::: Data section
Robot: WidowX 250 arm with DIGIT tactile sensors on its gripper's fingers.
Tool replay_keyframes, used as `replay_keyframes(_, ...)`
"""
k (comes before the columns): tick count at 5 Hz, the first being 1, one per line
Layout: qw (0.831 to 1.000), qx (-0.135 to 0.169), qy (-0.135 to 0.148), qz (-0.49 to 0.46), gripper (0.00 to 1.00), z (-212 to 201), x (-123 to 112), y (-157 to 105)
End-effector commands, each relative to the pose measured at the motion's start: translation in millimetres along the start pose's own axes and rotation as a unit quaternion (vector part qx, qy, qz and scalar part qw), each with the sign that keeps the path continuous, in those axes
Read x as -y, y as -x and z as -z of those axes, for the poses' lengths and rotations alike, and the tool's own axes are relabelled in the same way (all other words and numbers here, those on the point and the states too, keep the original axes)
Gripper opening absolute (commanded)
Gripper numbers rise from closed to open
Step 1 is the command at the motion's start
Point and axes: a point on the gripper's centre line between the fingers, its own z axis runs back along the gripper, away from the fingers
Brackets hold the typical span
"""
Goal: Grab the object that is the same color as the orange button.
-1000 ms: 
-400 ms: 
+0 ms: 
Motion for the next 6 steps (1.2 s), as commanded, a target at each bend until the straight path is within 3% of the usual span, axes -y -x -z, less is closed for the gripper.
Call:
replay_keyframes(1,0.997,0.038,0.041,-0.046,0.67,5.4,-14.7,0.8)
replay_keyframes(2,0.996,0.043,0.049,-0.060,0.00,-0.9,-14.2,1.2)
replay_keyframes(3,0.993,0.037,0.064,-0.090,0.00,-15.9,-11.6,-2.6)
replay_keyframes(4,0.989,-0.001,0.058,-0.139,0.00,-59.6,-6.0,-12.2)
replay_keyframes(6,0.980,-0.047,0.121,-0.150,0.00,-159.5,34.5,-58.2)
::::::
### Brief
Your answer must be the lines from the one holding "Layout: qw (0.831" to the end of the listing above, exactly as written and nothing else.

### Completed exercise
Layout: qw (0.831 to 1.000), qx (-0.135 to 0.169), qy (-0.135 to 0.148), qz (-0.49 to 0.46), gripper (0.00 to 1.00), z (-212 to 201), x (-123 to 112), y (-157 to 105)
End-effector commands, each relative to the pose measured at the motion's start: translation in millimetres along the start pose's own axes and rotation as a unit quaternion (vector part qx, qy, qz and scalar part qw), each with the sign that keeps the path continuous, in those axes
Read x as -y, y as -x and z as -z of those axes, for the poses' lengths and rotations alike, and the tool's own axes are relabelled in the same way (all other words and numbers here, those on the point and the states too, keep the original axes)
Gripper opening absolute (commanded)
Gripper numbers rise from closed to open
Step 1 is the command at the motion's start
Point and axes: a point on the gripper's centre line between the fingers, its own z axis runs back along the gripper, away from the fingers
Brackets hold the typical span
"""
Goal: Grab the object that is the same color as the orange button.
-1000 ms: 
-400 ms: 
+0 ms: 
Motion for the next 6 steps (1.2 s), as commanded, a target at each bend until the straight path is within 3% of the usual span, axes -y -x -z, less is closed for the gripper.
Call:
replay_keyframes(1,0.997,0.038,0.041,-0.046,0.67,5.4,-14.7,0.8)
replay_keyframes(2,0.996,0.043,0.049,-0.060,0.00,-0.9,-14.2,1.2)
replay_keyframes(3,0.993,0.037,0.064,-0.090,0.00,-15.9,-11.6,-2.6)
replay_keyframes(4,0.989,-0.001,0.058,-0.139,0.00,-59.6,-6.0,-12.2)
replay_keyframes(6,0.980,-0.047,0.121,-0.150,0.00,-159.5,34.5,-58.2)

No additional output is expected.